Directions: What is the number of lines in these records that hold the word "camera"? Reply with that number alone.

(Dataset excerpts)
+++++
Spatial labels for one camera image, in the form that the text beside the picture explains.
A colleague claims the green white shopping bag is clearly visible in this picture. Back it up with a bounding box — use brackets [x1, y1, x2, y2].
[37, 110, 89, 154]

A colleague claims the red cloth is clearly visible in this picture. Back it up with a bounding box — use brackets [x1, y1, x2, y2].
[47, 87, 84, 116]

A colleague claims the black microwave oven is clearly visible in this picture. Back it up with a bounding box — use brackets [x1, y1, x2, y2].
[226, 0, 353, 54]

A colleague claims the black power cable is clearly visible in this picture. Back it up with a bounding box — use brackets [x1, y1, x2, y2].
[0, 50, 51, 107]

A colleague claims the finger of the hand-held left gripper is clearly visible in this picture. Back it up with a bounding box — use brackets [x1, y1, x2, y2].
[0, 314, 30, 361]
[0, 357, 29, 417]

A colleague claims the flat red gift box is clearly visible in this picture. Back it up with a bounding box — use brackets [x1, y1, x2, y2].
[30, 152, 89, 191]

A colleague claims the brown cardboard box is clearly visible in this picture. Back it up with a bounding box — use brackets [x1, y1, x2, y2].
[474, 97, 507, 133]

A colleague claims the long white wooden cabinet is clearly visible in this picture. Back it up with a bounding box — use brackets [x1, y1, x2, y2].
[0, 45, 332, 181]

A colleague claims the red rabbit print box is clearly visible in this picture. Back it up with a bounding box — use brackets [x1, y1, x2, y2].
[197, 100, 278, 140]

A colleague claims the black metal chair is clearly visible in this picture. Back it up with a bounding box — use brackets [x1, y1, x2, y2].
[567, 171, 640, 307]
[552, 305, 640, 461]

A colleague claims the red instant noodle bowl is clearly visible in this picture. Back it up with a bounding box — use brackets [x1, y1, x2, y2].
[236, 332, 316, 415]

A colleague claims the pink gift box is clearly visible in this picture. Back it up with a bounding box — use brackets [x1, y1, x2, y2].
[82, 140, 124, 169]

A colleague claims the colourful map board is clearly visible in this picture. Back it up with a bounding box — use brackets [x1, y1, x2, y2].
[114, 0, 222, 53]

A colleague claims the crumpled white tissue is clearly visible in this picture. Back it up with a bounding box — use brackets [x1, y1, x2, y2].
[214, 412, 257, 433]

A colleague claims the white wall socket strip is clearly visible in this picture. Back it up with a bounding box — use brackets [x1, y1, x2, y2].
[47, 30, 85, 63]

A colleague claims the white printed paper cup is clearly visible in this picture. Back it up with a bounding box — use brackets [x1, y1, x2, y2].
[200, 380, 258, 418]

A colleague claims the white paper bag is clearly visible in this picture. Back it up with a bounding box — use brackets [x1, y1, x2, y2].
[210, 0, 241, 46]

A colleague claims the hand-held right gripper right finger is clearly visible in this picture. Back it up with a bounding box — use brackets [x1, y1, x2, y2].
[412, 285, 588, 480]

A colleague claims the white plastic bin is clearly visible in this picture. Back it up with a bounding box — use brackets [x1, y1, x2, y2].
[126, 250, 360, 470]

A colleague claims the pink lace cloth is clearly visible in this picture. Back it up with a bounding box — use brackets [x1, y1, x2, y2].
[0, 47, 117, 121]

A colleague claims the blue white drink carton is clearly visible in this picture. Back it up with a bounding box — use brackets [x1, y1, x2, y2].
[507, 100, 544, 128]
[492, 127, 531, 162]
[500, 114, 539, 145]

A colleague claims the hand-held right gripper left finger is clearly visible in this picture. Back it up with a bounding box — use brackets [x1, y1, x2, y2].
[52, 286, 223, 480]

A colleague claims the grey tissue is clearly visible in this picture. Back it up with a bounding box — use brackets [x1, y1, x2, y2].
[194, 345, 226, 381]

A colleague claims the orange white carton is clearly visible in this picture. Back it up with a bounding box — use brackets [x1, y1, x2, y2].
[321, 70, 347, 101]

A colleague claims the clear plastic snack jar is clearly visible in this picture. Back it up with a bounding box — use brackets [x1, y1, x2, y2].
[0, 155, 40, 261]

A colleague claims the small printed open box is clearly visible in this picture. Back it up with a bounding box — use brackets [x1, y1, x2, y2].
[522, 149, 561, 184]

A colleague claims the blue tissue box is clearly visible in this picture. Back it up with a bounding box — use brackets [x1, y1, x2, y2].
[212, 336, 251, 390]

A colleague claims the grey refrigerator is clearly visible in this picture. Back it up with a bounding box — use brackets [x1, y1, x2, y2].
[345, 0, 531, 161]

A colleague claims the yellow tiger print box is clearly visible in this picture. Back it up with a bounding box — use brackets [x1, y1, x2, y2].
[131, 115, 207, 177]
+++++
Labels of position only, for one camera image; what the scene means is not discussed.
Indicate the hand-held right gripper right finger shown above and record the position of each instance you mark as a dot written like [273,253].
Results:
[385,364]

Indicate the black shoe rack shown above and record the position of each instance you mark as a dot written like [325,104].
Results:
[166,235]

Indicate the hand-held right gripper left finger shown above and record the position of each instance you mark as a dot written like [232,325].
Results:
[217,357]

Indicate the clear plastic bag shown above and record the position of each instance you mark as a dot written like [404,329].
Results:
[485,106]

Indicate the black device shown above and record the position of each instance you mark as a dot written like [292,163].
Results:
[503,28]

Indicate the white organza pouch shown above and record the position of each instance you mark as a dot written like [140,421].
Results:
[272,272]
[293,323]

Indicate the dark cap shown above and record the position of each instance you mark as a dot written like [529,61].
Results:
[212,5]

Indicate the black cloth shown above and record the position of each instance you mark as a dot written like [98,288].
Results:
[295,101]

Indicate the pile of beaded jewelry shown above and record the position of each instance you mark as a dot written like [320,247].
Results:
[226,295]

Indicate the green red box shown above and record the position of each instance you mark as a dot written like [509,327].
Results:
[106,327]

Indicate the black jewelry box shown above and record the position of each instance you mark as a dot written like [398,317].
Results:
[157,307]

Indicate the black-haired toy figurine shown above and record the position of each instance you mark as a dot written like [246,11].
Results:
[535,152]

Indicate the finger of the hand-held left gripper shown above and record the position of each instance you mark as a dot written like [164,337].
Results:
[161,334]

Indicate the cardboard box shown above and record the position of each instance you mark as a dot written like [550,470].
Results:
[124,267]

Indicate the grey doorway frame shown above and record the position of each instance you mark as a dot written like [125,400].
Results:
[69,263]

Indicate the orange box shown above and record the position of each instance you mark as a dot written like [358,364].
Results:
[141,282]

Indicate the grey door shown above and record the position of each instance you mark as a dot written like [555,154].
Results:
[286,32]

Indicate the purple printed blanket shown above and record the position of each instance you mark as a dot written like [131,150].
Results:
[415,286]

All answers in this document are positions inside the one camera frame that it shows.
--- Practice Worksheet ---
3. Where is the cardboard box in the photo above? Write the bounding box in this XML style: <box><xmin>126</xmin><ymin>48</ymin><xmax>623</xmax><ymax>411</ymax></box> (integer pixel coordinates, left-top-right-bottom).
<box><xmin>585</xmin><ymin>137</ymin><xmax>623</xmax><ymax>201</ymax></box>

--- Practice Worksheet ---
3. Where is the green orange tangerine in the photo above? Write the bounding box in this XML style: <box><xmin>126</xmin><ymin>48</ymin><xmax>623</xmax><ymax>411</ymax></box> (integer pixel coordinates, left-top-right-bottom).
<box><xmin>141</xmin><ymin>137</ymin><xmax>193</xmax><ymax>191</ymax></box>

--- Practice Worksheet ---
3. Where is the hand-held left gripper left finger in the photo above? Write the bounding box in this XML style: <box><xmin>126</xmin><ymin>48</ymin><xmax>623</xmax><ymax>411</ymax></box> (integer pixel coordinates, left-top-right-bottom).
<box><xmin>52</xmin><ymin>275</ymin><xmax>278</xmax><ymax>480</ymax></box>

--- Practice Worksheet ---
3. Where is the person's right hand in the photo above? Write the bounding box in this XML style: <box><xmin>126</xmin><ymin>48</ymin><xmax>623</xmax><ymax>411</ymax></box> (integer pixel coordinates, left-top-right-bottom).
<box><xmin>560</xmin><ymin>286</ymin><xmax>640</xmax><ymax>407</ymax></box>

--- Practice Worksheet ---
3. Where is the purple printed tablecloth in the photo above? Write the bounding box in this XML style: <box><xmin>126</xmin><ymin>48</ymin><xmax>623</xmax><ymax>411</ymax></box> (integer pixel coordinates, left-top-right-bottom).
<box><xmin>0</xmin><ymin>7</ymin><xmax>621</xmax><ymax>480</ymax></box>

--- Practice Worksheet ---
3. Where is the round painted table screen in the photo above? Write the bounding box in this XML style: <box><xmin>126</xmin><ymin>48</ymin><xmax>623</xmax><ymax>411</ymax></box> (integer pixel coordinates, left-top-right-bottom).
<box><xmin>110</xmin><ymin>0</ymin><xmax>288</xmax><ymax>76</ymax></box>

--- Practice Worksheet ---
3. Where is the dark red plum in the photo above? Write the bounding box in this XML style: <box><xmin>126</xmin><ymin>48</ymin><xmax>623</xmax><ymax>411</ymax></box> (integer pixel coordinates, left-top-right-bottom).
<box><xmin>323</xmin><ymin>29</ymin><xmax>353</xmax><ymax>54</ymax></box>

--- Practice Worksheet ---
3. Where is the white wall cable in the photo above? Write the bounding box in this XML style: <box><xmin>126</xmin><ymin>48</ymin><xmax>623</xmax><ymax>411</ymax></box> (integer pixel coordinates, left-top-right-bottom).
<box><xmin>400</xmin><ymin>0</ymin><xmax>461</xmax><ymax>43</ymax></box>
+++++
Answer to this exercise: 3